• About I’m a Scientist

    I’m a Scientist is like school science lessons meet the X Factor! School students choose which scientist gets a prize of £500 to communicate their work.

    Scientists and students talk on this website. They both break down barriers, have fun and learn. But only the students get to vote.

    This is the Particle Physics Zone. It has a range of scientists studying all different topics. Who gets the prize? YOU decide!

    STFCThe Particle Physics Zone is funded by the Science & Technology Facilities Council. Their sites such as the Rutherford Appleton Laboratory, and contributions to CERN and its Large Hadron Collider detectors, provide facilities to investigate the fundamentals of particle physics.

  • About this Zone

    Particle physics studies things which are incredibly small. The things which make up what we describe as "matter"; and "matter" is everything. People are made from matter. Your school, your house, and your town is made up of matter. Light and radio waves are matter. The whole known universe — and almost certainly the whole unknown universe — is made up of matter.

    All matter is made up of particles, and there are many types of particle. There are atoms which in themselves are incredibly small. An atom contains protons, neutrons, and electrons; which are also particles. Protons, and neutrons are made of quarks, now we’re looking at very small particles indeed; a quark is smaller than 10-19 m across (that’s just 0.000 000 000 000 000 000 1 m). Quarks are subatomic particles, which also include leptons and bosons — we've all heard of the Higgs boson.

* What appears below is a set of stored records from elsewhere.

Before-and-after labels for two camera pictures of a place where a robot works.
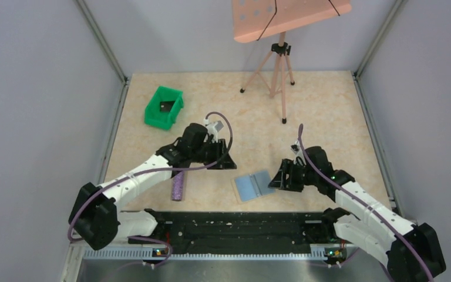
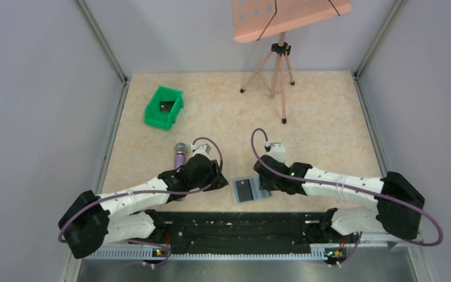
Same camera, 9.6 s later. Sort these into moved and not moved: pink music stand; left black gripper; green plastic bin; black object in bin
Moved: left black gripper
Not moved: black object in bin; green plastic bin; pink music stand
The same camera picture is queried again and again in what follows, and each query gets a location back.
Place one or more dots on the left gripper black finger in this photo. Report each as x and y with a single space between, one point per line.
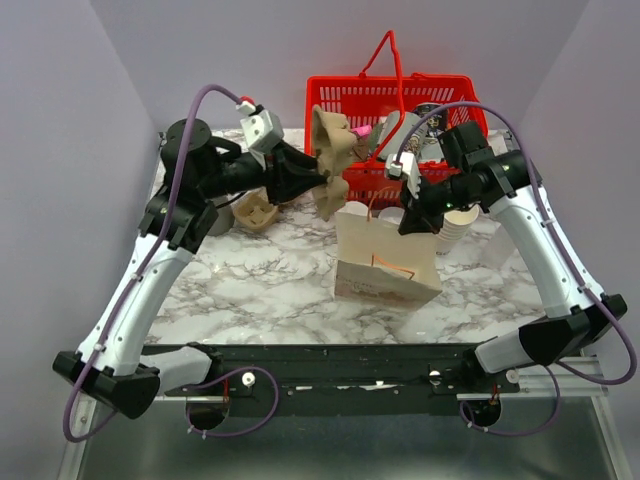
293 157
289 187

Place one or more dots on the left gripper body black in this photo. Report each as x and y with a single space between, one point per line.
237 174

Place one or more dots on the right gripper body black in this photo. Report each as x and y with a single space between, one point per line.
437 197

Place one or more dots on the stack of white lids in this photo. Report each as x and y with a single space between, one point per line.
393 215

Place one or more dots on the brown cardboard cup carrier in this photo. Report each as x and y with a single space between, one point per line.
255 212
332 143

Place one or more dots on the stack of white paper cups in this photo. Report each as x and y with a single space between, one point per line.
455 226

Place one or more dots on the white paper takeout bag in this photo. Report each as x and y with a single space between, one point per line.
374 263

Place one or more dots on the single white paper cup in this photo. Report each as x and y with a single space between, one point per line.
356 208

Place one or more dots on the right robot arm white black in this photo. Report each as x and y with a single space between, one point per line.
577 310

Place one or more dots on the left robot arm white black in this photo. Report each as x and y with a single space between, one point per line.
108 365

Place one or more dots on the grey felt straw holder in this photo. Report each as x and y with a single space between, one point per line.
225 220

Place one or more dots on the black printed cup in basket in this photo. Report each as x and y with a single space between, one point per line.
434 125

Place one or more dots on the clear plastic water bottle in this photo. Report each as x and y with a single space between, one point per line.
498 249

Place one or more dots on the pink item in basket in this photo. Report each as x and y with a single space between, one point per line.
362 132

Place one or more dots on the grey printed cup in basket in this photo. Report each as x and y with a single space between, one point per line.
417 144

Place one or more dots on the red plastic shopping basket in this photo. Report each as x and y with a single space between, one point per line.
354 124

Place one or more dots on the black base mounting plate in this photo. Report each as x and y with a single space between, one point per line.
352 379

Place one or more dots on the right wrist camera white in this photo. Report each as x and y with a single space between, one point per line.
404 167

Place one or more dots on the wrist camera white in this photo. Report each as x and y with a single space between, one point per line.
261 128
404 167

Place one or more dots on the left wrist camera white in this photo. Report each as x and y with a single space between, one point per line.
261 128

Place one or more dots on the aluminium rail frame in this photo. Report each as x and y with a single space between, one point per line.
582 444

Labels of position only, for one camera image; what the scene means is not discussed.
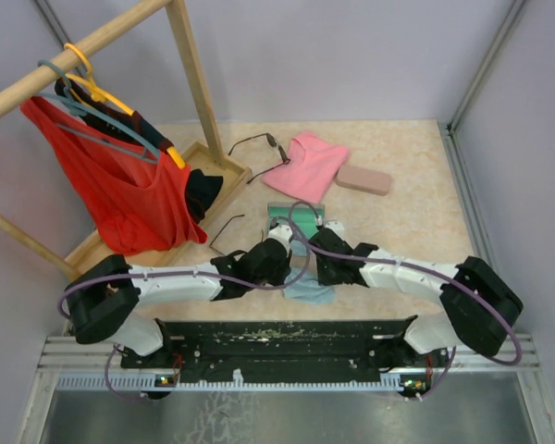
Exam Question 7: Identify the large light blue cloth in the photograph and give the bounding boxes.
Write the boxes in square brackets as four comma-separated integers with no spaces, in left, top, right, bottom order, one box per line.
[283,267,335,304]

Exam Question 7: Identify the grey glasses case green lining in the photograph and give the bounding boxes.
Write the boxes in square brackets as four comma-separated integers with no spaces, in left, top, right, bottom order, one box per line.
[267,202,326,239]

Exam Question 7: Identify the thin wire-frame sunglasses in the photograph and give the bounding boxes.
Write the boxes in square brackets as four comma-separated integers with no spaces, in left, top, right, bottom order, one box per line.
[208,214,265,256]

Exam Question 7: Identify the small light blue cloth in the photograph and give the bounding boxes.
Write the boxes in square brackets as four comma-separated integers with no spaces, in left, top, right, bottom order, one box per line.
[290,240,307,257]

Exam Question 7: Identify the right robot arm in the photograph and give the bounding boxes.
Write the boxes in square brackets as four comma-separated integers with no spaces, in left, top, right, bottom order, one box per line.
[309,226,524,366]

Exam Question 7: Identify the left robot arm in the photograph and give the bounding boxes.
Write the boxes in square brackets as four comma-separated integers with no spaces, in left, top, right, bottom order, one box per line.
[62,239,291,367]

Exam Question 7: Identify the tortoiseshell sunglasses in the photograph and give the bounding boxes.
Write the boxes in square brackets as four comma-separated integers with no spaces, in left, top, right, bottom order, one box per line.
[228,132,291,184]

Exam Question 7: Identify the pink glasses case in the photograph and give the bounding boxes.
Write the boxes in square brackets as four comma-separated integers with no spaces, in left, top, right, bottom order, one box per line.
[335,165,393,196]

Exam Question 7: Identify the dark striped hanging garment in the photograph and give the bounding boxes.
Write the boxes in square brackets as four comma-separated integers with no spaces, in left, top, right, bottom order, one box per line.
[70,80,224,224]

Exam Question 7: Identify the pink folded shirt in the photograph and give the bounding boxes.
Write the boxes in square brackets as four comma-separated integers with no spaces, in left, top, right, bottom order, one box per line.
[262,131,350,204]

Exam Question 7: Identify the red hanging shirt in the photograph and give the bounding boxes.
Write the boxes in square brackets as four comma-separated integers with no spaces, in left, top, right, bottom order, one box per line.
[20,96,208,255]

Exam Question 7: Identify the yellow plastic hanger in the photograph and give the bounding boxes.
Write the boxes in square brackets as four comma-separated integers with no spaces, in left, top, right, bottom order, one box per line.
[62,43,186,168]

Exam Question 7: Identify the grey-blue plastic hanger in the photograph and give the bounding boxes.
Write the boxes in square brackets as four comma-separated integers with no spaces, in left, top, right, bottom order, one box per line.
[36,59,160,163]

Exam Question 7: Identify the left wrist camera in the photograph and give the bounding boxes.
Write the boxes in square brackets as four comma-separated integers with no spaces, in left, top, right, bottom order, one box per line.
[267,224,293,251]

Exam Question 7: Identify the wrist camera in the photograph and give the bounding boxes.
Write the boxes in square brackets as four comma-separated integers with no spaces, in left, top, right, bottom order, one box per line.
[323,220,345,239]
[267,224,293,251]

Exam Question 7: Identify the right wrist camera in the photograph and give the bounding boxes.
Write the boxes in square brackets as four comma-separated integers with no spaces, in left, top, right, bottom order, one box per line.
[323,220,345,239]

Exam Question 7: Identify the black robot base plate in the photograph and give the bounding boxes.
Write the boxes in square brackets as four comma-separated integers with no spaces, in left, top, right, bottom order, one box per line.
[104,319,450,400]

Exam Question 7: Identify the aluminium frame rail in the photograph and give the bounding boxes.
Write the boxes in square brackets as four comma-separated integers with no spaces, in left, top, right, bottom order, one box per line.
[17,334,550,443]

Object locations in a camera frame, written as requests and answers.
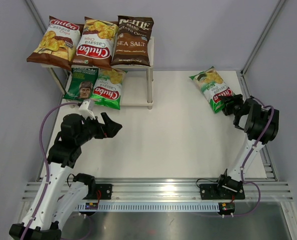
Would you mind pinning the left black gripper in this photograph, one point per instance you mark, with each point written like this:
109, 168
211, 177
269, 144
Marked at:
108, 130

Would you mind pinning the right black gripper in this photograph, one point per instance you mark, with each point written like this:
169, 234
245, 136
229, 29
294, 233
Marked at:
237, 98

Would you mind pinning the green Chuba bag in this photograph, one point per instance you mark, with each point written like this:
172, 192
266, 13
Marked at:
212, 86
107, 90

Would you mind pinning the green Keogh's chips bag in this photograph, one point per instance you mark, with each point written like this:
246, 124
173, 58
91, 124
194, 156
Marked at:
82, 84

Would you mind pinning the brown Kettle sea salt bag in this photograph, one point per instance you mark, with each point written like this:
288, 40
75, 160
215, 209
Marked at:
133, 36

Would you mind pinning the brown Chuba cassava chips bag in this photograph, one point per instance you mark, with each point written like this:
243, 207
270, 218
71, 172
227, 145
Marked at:
58, 45

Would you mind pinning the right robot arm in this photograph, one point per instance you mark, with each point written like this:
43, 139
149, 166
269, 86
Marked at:
260, 123

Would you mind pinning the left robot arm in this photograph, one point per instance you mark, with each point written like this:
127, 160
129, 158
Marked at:
50, 210

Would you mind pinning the white two-tier wooden shelf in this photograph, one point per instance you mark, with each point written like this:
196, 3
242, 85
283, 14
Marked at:
137, 87

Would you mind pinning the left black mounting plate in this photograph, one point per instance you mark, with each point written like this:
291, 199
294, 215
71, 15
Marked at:
101, 191

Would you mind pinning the black mounting plate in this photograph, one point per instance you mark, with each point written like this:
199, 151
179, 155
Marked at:
210, 191
101, 191

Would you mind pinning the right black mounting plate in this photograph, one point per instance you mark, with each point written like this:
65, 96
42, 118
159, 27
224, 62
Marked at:
210, 191

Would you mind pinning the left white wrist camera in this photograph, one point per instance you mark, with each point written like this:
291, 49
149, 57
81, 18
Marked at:
86, 109

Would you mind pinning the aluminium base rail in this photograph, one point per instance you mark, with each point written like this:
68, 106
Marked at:
182, 190

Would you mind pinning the white slotted cable duct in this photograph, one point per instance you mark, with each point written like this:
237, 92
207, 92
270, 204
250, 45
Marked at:
199, 207

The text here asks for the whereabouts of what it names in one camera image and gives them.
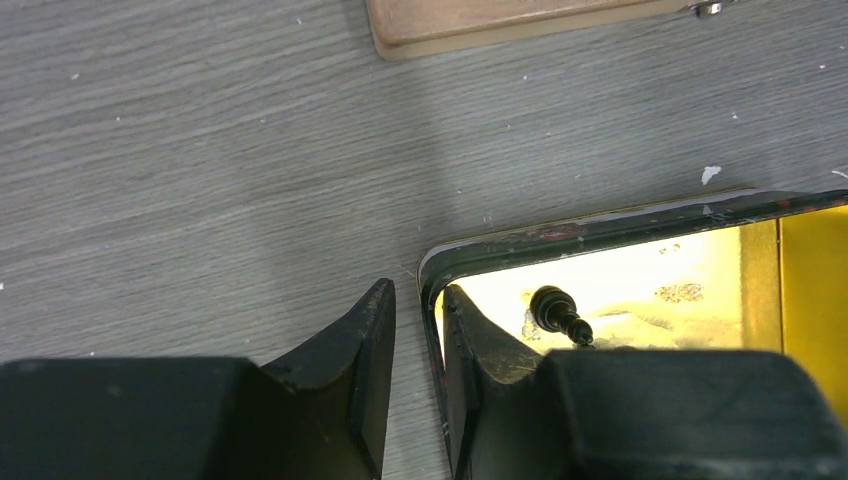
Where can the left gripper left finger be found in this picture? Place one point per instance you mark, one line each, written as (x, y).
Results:
(317, 412)

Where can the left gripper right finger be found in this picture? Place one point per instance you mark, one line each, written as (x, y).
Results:
(628, 413)

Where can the gold metal tray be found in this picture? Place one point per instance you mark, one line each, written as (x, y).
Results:
(739, 270)

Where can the wooden chess board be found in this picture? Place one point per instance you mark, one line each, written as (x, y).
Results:
(404, 29)

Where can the black chess piece in tray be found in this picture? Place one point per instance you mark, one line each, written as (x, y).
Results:
(555, 311)

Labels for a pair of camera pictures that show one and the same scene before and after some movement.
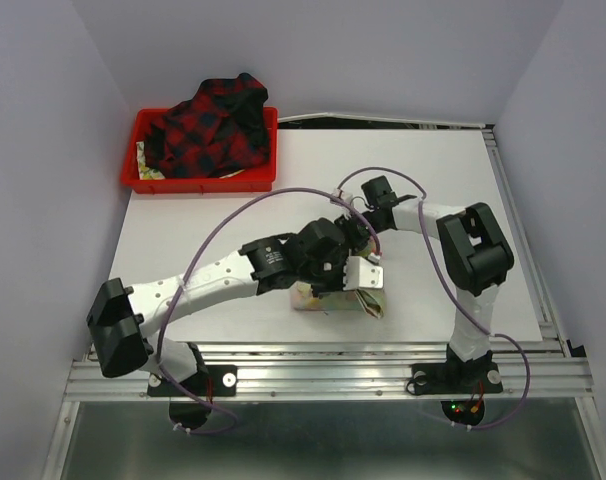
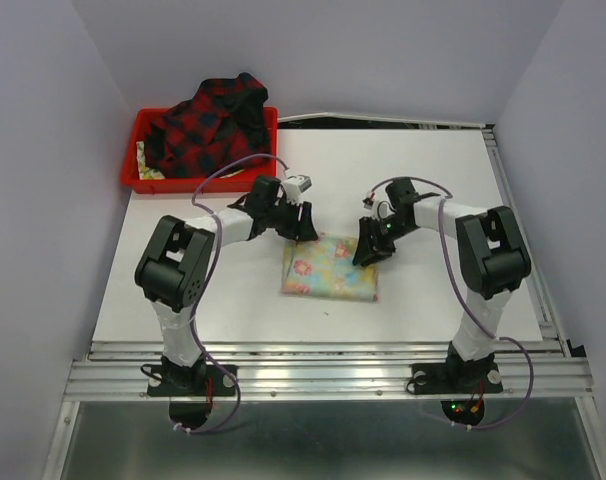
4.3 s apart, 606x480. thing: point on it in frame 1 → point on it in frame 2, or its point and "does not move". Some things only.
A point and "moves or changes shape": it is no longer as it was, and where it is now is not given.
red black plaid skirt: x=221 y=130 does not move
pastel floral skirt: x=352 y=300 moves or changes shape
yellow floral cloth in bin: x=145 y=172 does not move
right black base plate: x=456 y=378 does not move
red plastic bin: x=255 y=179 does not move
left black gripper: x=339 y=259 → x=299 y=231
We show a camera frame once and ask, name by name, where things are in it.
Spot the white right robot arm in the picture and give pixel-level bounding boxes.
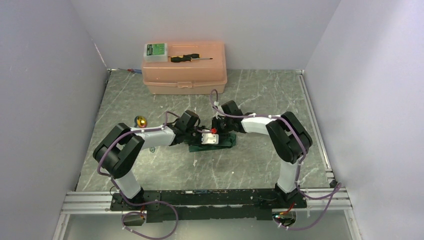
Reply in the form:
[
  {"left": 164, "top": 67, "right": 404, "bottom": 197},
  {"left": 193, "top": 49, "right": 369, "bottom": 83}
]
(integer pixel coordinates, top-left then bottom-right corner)
[{"left": 211, "top": 100, "right": 313, "bottom": 208}]

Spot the black yellow screwdriver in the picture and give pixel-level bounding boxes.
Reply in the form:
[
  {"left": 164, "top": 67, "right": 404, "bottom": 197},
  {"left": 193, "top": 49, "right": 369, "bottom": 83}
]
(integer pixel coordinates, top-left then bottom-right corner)
[{"left": 168, "top": 53, "right": 213, "bottom": 63}]

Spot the pink plastic toolbox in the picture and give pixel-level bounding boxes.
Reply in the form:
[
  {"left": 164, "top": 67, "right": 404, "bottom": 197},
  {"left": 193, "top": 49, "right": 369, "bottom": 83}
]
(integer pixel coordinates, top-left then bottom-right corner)
[{"left": 141, "top": 41, "right": 228, "bottom": 95}]

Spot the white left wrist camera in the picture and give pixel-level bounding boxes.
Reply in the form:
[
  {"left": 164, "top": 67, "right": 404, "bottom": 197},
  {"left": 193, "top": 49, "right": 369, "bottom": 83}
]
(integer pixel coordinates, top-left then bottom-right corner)
[{"left": 201, "top": 132, "right": 219, "bottom": 145}]

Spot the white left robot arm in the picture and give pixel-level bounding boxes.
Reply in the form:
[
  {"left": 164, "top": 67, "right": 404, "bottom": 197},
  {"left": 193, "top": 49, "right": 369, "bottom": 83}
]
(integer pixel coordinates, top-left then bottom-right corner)
[{"left": 92, "top": 110, "right": 199, "bottom": 210}]

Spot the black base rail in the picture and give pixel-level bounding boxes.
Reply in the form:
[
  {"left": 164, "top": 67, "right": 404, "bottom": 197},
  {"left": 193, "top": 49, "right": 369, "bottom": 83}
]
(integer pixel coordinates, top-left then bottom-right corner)
[{"left": 110, "top": 188, "right": 307, "bottom": 223}]

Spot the red blue pen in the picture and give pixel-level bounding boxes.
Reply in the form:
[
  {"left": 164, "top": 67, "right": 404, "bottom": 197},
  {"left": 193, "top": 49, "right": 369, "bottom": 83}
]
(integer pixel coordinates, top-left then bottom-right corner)
[{"left": 118, "top": 68, "right": 142, "bottom": 74}]

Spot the aluminium frame rail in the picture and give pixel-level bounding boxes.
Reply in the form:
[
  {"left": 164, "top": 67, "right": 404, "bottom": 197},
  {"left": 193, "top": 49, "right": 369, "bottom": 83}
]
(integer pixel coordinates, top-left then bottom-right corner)
[{"left": 61, "top": 188, "right": 353, "bottom": 215}]

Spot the green cloth napkin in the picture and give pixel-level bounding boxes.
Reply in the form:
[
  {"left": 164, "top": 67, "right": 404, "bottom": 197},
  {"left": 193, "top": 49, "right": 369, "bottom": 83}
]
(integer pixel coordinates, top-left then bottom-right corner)
[{"left": 188, "top": 133, "right": 237, "bottom": 153}]

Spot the green white small box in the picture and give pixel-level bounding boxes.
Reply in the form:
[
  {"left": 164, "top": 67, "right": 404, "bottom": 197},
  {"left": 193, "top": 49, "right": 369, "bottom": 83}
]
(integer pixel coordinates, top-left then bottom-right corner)
[{"left": 143, "top": 43, "right": 168, "bottom": 63}]

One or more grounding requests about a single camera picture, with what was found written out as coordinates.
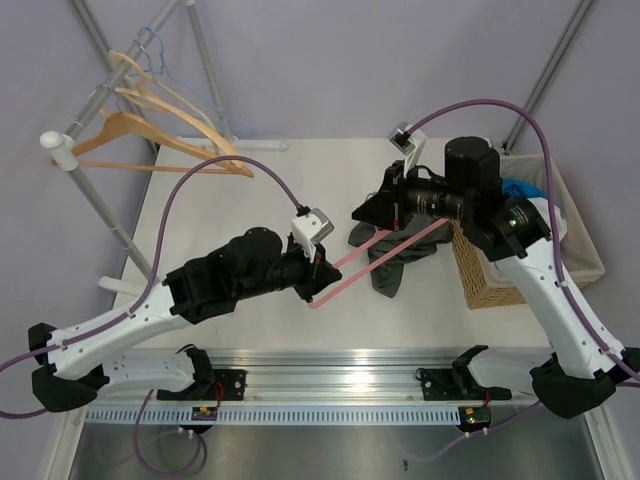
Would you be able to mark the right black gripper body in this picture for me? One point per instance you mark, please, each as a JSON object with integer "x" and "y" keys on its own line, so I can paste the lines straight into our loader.
{"x": 410, "y": 194}

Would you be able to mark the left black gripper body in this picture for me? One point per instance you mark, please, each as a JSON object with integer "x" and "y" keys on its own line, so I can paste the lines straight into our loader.
{"x": 305, "y": 272}

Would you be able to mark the dark grey t shirt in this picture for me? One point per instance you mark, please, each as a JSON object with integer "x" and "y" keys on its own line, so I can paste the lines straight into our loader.
{"x": 386, "y": 278}

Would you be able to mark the bright blue t shirt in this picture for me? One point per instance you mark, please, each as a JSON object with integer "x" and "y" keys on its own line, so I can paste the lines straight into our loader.
{"x": 518, "y": 188}

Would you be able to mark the white t shirt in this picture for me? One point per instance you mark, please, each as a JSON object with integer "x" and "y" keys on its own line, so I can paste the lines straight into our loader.
{"x": 542, "y": 206}

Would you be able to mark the light blue wire hanger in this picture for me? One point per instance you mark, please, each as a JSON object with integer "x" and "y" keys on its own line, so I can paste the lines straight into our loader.
{"x": 165, "y": 71}

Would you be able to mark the beige wooden hanger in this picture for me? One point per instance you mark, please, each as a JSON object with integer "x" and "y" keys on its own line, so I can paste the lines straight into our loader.
{"x": 170, "y": 105}

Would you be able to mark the brown wooden hanger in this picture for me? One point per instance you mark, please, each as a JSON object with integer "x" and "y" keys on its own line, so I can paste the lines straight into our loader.
{"x": 150, "y": 145}

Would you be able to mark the cream plastic hanger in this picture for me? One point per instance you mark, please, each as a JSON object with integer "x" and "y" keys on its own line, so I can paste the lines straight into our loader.
{"x": 143, "y": 77}

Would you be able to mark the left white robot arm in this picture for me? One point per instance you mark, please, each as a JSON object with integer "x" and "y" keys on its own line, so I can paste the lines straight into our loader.
{"x": 81, "y": 363}

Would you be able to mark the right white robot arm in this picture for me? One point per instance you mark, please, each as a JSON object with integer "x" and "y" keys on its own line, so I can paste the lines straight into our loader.
{"x": 586, "y": 363}

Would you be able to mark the wicker laundry basket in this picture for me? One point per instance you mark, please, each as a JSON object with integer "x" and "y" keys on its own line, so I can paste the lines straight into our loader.
{"x": 484, "y": 285}

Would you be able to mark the metal clothes rack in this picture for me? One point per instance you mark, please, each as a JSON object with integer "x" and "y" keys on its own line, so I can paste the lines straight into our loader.
{"x": 115, "y": 76}

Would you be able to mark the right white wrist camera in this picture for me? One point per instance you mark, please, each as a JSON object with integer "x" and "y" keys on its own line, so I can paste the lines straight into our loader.
{"x": 411, "y": 145}

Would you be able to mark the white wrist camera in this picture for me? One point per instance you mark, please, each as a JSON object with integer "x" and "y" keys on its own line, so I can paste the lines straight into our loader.
{"x": 411, "y": 145}
{"x": 309, "y": 228}

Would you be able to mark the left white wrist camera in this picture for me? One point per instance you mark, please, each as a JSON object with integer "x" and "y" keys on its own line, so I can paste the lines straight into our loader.
{"x": 309, "y": 228}

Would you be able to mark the aluminium mounting rail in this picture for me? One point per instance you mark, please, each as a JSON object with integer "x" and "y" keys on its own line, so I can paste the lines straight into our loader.
{"x": 358, "y": 376}

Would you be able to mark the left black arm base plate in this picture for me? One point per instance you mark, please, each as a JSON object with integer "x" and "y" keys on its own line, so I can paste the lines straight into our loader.
{"x": 220, "y": 384}

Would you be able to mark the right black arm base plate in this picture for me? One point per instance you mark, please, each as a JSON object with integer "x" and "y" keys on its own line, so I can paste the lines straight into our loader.
{"x": 439, "y": 384}

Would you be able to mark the white slotted cable duct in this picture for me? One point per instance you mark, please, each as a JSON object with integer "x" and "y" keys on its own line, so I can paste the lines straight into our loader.
{"x": 277, "y": 415}

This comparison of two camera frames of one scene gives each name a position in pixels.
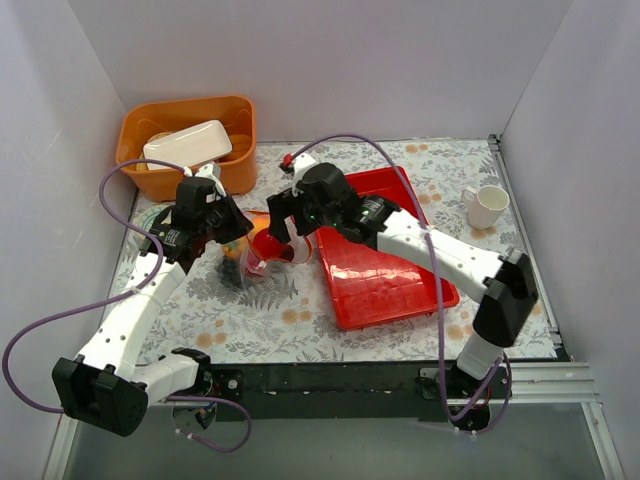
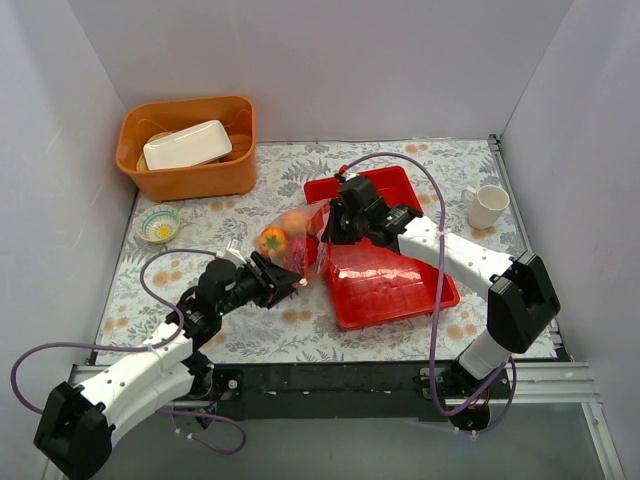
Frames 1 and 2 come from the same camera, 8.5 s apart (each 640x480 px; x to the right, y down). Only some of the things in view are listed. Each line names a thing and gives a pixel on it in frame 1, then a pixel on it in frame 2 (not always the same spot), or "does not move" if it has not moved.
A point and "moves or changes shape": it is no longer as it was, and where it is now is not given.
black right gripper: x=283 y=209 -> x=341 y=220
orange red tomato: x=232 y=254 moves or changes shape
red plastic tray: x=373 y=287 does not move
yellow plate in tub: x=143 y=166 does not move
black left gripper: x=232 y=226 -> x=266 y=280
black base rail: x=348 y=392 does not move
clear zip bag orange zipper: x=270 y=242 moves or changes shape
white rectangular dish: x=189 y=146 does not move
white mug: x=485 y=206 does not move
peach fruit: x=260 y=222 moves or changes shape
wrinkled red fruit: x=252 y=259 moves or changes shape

    All the rules in particle physics are set out by something called "quantum mechanics". These are laws which govern very, very, exceptionally small things; things which can be simultaneously a particle and a wave, things which can be in more than one place at once, things which can disappear at the drop of a hat. Because of these rules, when we talk about "particle physics", we might not really be talking about particles at-all.

    Tunnel in the Large Hadron Collider at CERN. [Image: Wikimedia/Julian Herzog]

    Tunnel in the Large Hadron Collider at CERN.
    [Image: Wikimedia/Julian Herzog]

    Recently, there has been a lot of excitement over work being done at CERN, on the Large Hadron Collider. Scientists have been looking for — and found — a particle called the "Higgs boson".

    The Higgs boson is the particle which gives all other particles their mass. At the moment the universe was created, no particles had any mass; so they could all move around at the speed of light, almost immediately, something called the "Higgs field" was created. The Higgs field interacts with all other particles, and causes drag; heavier particles will move slower through the field, and lighter ones will move faster. The field doesn't interact much, if at-all with a photon — the particle from which light is made — and so this can still move very quickly. A photon has no mass, and can move at almost 300,000 km per second; the speed of light.

    The Higgs boson is the particle which makes up the Higg;s field, and this is for what scientists have been searching.

    The Large Hadron Collider (LHC) is the largest particle collider in the world. Protons are fired around the tunnel, which is a large circle with a circumference of 27 km; it needs to be this large because when the protons are travelling so fast — near the speed of light — they need a lot of space to move. A proton is quite a heavy particle, in the scheme of things, so getting it to move at this speed isn't easy.

    When the protons crash together, they explode in a tiny flash of energy and quarks, and photons, and other particles are released. Very, very rarely, a Higgs boson will appear. This is what scientists have been trying to detect.

    By detecting, and proving the existence of the Higgs boson, scientists have been able to prove the theory of why particles have mass. A question which has troubled science for decades.